- The Washington Times - Wednesday, June 2, 2004

The insurance industry is jacking up rates for hurricane damage, and in some cases dropping coverage to stay profitable.

In the wake of Hurricane Isabel and other natural disasters, the insurers say they will be the next victims unless policyholders pay more.

“Let’s put it this way,” said Loretta L. Worters, spokeswoman for the Insurance Information Institute, an information clearinghouse for the insurance industry. “In 2003, there were three billion-dollar-plus disasters, including the California wildfires, Hurricane Isabel and an assortment of smaller disasters.”

The insured losses totaled $13 billion, the third-highest year on record.

“How can an industry sustain itself if it doesn’t have rate increases?” she said.

Virginia’s Bureau of Insurance is warning residents to make sure they are adequately protected by insurance as hurricane season begins this week.

“Review your existing insurance policy carefully and make sure you understand what it does and does not cover and how the deductibles work,” said Virginia Insurance Commissioner Alfred W. Gross in an advisory to residents.

Consumers who wait until a storm system develops in the Atlantic are not likely to find insurers who will sell them policies at reasonable rates, the insurance commission says.

Hurricane season runs from June 1 through Nov. 30.

Mid-Atlantic policyholders face only slight inconveniences from hurricane insurance compared with Gulf states.

In Florida, the average annual wind-storm premium has jumped more than 200 percent during the past decade to reach $1,445 this year. In Texas, wind-storm rates have gone up 30 percent over the past decade to cost an annual average of $574.

Last September, Hurricane Isabel churned through Mid-Atlantic states, causing nearly $2 billion in damage in Virginia, the District and Maryland as well as 36 deaths. Virginia got the brunt of the damage.

The hurricane added to a financial climate for homeowners insurers that already was depressed.
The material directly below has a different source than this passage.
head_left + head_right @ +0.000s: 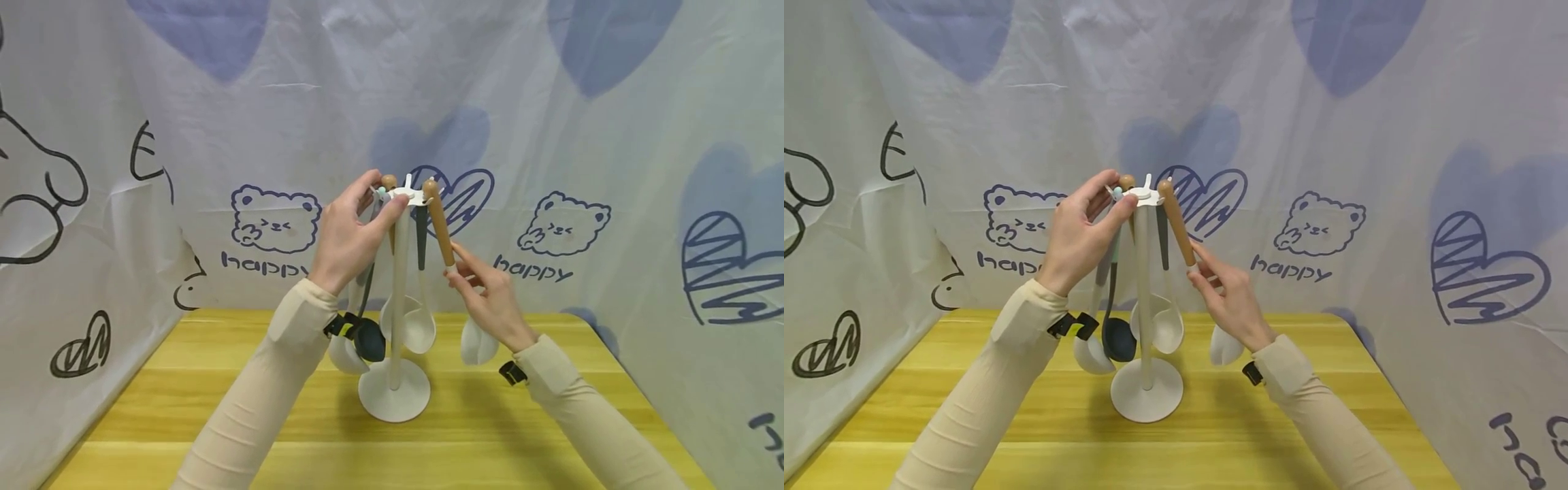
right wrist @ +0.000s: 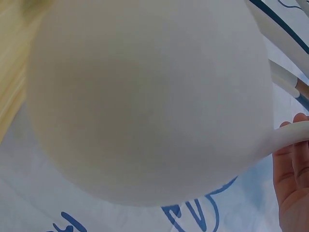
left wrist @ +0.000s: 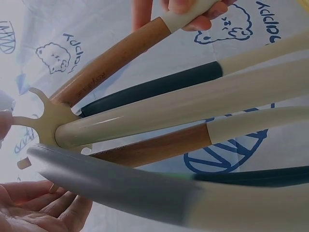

Homeowners insurers in Virginia pay an average of $1.19 on claims for every $1 in premiums they collect, said Ken Schrad, spokes-man for the Virginia Bureau of Insurance.

Adding to the insurance industrylosses are a series of smaller disasters, such as flooding, hail and snow, as well as increasing property values and weak returns on investments.

As a result, insurers are making policyholders share their losses by forcing them to pay a percentage of the damages, rather than a flat deductible, Mr. Schrad said.

In the District, the Department of Insurance, Securities and Banking says homeowners are finding it more difficult to find insurance for wind and storm damage since Hurricane Isabel.

“With respect to homeowners, we did not see any increase in rates,” said Dana Sheppard, the department’s policy and public affairs director. “But what we did see was an increase in non-renewals. The companies were telling people they were not going to renew them.”

Most hurricane damage comes from flooding, not high wind, according to the Virginia insurance commission.

Meanwhile, few homeowners’ insurance policies cover flood damage.

One option for homeowners is to purchase the insurance from the federal government, which sells it to residents in the most flood-prone areas under the National Flood Insurance Program.

The insurance industry in general is doing well, despite natural disasters.

“We had an excellent first quarter,” said Joe Annotti, spokesman for the Property Casualty Insurance Association of America.

Losses have stabilized and premium increases are paying off for insurers, he said.